• **Directions**
Your answer must match the material exactly, line for line.
-- Opening Marker --
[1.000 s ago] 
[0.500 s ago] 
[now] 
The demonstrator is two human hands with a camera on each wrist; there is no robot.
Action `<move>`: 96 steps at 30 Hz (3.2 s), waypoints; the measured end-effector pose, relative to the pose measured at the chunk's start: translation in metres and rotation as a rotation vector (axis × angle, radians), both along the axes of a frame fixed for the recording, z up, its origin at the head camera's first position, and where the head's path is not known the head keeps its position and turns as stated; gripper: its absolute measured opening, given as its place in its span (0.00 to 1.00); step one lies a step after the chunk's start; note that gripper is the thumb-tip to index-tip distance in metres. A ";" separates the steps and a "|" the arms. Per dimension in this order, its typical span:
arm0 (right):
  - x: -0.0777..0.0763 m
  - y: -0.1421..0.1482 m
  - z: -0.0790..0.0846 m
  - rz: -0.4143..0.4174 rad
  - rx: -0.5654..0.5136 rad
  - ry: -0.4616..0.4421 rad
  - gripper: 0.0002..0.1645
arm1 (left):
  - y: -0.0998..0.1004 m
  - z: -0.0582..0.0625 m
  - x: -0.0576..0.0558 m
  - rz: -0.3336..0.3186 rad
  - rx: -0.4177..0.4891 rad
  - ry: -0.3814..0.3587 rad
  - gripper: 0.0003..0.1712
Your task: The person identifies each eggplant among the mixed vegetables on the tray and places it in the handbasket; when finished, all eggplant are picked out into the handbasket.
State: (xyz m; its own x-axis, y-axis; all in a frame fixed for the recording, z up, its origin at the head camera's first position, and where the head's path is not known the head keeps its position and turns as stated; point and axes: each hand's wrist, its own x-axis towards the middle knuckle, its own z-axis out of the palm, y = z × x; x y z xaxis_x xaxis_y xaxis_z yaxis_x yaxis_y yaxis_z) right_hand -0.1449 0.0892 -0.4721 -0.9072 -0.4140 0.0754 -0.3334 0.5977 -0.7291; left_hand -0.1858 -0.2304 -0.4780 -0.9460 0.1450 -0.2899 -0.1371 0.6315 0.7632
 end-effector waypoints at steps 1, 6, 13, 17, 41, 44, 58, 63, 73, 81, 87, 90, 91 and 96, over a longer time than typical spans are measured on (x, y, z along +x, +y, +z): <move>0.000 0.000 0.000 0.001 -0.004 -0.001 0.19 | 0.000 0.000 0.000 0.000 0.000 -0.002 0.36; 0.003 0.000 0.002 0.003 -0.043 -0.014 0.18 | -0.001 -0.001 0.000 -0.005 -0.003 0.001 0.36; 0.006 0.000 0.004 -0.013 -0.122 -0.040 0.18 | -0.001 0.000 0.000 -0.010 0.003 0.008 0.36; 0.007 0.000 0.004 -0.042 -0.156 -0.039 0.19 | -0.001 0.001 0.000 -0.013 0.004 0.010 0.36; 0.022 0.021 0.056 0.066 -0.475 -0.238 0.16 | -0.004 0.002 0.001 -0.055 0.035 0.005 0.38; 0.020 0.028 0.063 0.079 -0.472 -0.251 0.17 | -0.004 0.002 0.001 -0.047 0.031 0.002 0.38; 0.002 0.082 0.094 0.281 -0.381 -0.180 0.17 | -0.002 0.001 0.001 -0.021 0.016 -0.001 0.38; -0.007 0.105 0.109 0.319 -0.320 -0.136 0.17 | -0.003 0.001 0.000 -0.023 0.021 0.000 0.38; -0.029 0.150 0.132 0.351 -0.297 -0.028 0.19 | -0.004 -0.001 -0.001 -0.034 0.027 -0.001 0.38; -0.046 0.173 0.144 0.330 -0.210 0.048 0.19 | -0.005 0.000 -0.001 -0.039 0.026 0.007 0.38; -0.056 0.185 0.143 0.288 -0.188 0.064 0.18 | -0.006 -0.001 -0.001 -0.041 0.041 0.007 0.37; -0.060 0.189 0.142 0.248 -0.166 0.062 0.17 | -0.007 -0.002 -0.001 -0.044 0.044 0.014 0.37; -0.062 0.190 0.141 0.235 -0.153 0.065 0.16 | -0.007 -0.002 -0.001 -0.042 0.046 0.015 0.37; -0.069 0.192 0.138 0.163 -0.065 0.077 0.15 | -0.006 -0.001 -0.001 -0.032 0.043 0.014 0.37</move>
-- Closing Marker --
• **Expected output**
[1.000 s ago] 
[0.500 s ago] 
[now] 
The demonstrator is two human hands with a camera on each wrist; there is no robot.
Action `<move>`: 96 steps at 30 Hz (3.2 s), waypoints; the measured end-effector pose, relative to the pose measured at the chunk's start: translation in metres and rotation as a rotation vector (axis × angle, radians), both along the axes of a frame fixed for the recording, z up, its origin at the head camera's first position, and where the head's path is not known the head keeps its position and turns as stated; gripper: its absolute measured opening, given as its place in its span (0.00 to 1.00); step one lies a step after the chunk's start; note that gripper is the thumb-tip to index-tip distance in metres. A ";" separates the steps and a "|" the arms. Per dimension in this order, its typical span:
arm0 (right):
  - x: -0.0777..0.0763 m
  - y: -0.1421..0.1482 m
  - z: -0.0790..0.0846 m
  - rz: -0.4143..0.4174 rad
  - rx: -0.5654..0.5136 rad
  - ry: -0.4616..0.4421 rad
  - gripper: 0.0002..0.1645
arm1 (left):
  - y: -0.0998..0.1004 m
  - z: -0.0582..0.0625 m
  - x: -0.0576..0.0558 m
  - rz: -0.3336..0.3186 rad
  - rx: -0.4177..0.4891 rad
  - ry: -0.3814..0.3587 rad
  - gripper: 0.0003..0.1712
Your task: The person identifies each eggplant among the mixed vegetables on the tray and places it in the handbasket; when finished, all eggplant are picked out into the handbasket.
State: (xyz m; its own x-axis, y-axis; all in a frame fixed for the recording, z up, its origin at the head camera's first position, and where the head's path is not known the head keeps its position and turns as stated; point and axes: each hand's wrist, its own x-axis towards the middle knuckle, its own z-axis out of the palm, y = z × x; x y z xaxis_x xaxis_y xaxis_z yaxis_x yaxis_y yaxis_z) right_hand -0.1449 0.0892 -0.4721 -0.9072 -0.4140 0.0754 -0.3334 0.5977 -0.7291; left_hand -0.1858 -0.2304 -0.4780 -0.9460 0.1450 -0.2899 -0.1371 0.6315 0.7632
 end-effector waypoints at steps 1, 6, 13, 17, 41, 44, 58, 63, 73, 81, 87, 90, 91 and 96, over a longer time than typical spans are measured on (x, y, z along +x, +y, +z): <move>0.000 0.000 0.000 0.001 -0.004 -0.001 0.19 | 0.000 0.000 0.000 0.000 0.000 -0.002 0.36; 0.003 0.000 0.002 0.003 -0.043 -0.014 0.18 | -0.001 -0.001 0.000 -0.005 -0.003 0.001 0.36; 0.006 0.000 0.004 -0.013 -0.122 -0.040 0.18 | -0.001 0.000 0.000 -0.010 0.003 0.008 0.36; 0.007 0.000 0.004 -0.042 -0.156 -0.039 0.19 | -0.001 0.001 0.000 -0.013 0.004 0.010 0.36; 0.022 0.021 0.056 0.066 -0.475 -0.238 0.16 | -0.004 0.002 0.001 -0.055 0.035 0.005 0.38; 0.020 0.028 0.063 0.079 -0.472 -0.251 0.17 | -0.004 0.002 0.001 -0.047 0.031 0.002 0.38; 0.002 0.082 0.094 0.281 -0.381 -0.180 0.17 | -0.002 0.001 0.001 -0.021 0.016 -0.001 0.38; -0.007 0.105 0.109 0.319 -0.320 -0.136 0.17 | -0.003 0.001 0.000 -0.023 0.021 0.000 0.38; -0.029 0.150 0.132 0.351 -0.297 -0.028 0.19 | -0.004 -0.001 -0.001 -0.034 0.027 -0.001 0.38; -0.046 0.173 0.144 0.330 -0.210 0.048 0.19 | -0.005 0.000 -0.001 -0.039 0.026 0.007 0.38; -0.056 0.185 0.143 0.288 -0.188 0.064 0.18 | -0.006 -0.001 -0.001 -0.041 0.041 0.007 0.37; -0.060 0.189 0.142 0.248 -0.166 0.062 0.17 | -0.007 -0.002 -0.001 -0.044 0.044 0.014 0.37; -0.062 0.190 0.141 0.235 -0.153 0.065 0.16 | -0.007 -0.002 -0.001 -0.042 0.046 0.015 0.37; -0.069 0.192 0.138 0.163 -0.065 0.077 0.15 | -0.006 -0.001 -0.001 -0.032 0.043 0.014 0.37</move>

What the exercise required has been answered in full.